This resolution proposes constitutional amendments for a presidential line-item veto, congressional term limits, and a two-thirds congressional vote requirement for tax or fee increases.
Rick Scott
Senator
FL
This joint resolution proposes three amendments to the U.S. Constitution: granting the President line-item veto power over spending, imposing term limits on members of Congress, and requiring a two-thirds majority in both houses of Congress to pass any legislation that raises taxes or fees. These amendments would take effect upon ratification by three-fourths of the states within seven years.
This joint resolution throws down a triple-whammy of proposed Constitutional amendments, touching on everything from presidential power to how long your representative can stay in office, and even how hard it is to raise your taxes. Here's the breakdown:
The first big change is giving the President a line-item veto for spending bills. Basically, this means the President can pick and choose parts of a spending bill to approve or reject, instead of having to sign or veto the whole thing. The President gets 10 days to send back the rejected parts to Congress, who can then try to override the veto. Think of it like editing a shopping list – the President can cross off individual items they don't like, but Congress can still try to put them back on.
Real-world impact: If you're a government contractor relying on a specific project funded in a larger bill, the President could single-handedly kill it. On the flip side, this could, in theory, cut down on pork-barrel spending tacked onto otherwise necessary bills.
The second amendment slaps term limits on Congress.
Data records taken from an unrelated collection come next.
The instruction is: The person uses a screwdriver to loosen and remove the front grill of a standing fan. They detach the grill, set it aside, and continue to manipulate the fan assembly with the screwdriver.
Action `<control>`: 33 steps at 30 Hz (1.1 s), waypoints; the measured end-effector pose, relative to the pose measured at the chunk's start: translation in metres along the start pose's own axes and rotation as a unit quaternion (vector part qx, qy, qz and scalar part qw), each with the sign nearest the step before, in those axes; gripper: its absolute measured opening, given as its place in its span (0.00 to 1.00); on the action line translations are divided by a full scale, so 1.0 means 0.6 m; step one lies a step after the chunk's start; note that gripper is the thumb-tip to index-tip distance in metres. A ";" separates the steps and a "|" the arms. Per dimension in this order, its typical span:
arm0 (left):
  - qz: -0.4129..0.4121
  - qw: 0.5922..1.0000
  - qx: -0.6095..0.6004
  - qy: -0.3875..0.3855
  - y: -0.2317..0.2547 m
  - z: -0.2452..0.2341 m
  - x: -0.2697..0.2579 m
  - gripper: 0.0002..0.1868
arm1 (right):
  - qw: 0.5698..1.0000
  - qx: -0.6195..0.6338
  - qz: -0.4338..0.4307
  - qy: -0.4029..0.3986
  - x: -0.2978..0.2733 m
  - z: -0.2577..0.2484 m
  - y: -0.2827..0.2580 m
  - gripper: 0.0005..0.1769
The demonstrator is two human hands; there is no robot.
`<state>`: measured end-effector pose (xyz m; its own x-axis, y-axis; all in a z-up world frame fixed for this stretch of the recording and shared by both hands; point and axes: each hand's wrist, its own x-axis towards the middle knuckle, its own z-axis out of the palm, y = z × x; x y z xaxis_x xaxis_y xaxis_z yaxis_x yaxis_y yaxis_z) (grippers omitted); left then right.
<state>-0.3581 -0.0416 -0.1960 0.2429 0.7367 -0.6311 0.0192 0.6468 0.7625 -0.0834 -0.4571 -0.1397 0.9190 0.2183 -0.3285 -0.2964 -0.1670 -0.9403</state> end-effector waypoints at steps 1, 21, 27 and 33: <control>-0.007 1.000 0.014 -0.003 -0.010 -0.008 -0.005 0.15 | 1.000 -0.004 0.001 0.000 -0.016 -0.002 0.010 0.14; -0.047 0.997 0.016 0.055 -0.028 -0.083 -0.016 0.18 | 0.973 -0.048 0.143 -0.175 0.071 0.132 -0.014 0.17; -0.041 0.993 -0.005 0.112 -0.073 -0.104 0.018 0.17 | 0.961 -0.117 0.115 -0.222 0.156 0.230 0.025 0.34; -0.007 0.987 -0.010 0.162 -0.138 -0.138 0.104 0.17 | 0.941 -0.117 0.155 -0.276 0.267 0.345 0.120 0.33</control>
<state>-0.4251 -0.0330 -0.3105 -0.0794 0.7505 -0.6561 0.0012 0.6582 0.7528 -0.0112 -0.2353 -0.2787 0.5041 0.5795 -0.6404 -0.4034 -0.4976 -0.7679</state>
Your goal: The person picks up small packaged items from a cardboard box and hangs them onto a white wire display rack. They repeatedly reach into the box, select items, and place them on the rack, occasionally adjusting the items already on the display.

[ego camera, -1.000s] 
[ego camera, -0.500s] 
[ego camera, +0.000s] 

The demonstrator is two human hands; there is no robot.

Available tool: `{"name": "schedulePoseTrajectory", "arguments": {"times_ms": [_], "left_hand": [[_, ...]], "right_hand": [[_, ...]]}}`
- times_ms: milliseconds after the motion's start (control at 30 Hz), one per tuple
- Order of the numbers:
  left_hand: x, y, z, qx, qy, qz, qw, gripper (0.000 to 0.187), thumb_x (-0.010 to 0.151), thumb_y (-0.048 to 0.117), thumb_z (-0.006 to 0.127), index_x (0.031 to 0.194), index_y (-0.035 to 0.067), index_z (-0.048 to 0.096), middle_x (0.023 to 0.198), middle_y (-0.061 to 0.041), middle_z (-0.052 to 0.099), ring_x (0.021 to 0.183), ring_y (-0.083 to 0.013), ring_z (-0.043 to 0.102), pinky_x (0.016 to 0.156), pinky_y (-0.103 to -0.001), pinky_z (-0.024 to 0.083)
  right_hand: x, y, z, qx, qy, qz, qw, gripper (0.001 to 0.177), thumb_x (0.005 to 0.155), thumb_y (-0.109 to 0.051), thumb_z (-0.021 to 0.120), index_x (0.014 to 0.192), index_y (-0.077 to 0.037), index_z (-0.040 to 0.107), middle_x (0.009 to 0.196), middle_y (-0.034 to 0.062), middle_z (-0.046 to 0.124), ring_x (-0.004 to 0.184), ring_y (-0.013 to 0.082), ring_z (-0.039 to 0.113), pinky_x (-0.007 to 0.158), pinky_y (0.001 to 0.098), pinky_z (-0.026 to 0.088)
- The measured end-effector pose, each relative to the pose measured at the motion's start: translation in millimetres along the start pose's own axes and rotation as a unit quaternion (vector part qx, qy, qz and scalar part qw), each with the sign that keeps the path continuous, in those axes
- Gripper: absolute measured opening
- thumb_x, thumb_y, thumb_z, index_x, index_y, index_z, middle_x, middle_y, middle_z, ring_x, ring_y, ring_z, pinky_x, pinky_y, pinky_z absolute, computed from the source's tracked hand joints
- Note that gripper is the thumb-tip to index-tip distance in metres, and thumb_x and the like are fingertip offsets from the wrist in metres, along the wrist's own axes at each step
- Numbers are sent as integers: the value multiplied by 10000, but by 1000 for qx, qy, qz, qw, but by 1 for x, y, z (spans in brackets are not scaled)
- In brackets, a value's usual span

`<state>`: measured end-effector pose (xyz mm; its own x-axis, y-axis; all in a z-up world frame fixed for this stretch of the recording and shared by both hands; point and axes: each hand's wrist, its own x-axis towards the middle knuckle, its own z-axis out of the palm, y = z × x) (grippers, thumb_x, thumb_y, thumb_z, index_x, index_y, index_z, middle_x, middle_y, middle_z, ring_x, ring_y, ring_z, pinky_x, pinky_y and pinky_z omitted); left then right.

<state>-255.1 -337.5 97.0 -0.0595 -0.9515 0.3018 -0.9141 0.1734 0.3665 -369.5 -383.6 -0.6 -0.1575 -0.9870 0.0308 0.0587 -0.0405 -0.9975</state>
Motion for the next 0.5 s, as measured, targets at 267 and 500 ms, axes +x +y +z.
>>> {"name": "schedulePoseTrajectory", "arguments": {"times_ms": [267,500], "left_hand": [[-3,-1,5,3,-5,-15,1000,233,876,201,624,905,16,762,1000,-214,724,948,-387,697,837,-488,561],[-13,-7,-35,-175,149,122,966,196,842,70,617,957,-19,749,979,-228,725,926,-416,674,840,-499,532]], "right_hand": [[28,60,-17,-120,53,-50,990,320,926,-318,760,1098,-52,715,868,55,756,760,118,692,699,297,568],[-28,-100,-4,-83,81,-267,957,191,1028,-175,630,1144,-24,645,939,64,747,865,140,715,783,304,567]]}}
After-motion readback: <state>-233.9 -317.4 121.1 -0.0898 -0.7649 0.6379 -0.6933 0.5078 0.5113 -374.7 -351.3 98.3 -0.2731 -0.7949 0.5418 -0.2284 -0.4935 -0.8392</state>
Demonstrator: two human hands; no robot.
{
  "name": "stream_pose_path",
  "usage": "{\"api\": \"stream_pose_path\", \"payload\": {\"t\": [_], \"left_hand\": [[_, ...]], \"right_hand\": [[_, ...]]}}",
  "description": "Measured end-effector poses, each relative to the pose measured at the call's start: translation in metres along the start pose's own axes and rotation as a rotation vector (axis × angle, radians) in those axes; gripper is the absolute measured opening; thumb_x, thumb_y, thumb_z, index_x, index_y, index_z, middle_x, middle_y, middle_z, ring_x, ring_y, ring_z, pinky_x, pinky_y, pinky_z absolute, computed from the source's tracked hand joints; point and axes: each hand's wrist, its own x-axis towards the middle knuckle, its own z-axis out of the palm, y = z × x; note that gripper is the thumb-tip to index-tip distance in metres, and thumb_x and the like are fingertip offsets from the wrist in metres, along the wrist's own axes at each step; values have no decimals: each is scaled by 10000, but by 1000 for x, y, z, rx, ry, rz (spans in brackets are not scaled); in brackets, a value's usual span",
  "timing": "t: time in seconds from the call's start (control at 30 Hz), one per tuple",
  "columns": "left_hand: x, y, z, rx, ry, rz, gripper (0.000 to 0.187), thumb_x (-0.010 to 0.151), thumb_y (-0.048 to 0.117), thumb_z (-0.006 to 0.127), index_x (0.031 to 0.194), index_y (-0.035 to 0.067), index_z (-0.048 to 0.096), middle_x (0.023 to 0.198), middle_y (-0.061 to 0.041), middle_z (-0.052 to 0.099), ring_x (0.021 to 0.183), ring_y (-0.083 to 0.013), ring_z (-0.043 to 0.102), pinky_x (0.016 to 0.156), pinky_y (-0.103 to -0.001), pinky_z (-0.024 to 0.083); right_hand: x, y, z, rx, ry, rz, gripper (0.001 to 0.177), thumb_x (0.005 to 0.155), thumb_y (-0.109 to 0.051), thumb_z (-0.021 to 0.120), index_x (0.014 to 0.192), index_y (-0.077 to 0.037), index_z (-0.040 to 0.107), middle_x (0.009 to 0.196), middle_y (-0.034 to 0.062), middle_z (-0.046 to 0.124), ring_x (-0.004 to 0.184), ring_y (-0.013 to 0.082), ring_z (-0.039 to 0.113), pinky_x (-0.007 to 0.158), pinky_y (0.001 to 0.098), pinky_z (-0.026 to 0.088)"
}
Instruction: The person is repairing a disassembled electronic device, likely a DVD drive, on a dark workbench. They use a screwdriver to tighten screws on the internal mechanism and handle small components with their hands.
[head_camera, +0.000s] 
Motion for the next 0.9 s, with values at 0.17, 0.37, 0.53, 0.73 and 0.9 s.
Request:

Representatives would be capped at six terms (12 years total), and Senators at two terms (also 12 years). Filling in for someone who leaves early? If you serve more than a year of a House term or three years of a Senate term, it counts as a full term. Importantly, any terms served before this amendment is ratified don't count. This is a clean slate.
Real-world impact: This could mean more fresh faces in Congress, potentially leading to new ideas and approaches. However, it also means losing experienced legislators who've built up expertise in specific areas. Imagine a small business owner having to train a new manager every few years – similar challenges could arise.
The third amendment makes raising taxes or creating new fees a lot harder. Any bill that does either needs a two-thirds majority vote in both the House and the Senate. Plus, these tax/fee bills can only be about taxes and fees – no sneaking in unrelated provisions.
Real-world impact: This could make it tougher to fund new government programs or address budget deficits through tax increases. For example, if the government wanted to fund a major infrastructure project and raise taxes to pay for it, they'd need significant bipartisan support. On the other hand, it could protect taxpayers from sudden or drastic tax hikes. It also means that tax bills should be clearer and easier to understand, since they can't be loaded up with unrelated riders.
These amendments, if ratified by three-fourths of the states within seven years, represent a significant shift in the balance of power. The line-item veto strengthens the executive branch, while term limits and the supermajority requirement for taxes could constrain both the legislative and executive branches. The definition of "fee" in the bill could be a point of conflict down the road. What counts as a fee, and what doesn't? That ambiguity could lead to legal challenges and political maneuvering. The term limits could also create a 'revolving door' scenario, where former members of Congress, with their connections and knowledge, immediately become lobbyists, potentially giving special interests even more influence. There's also the question of whether the two-thirds requirement for tax increases might make it too difficult to respond to national emergencies or changing economic conditions. The restrictions on the content of tax legislation could also limit the ability of Congress to craft comprehensive solutions to complex problems, as it restricts their ability to make deals and compromises that involve both tax and non-tax provisions.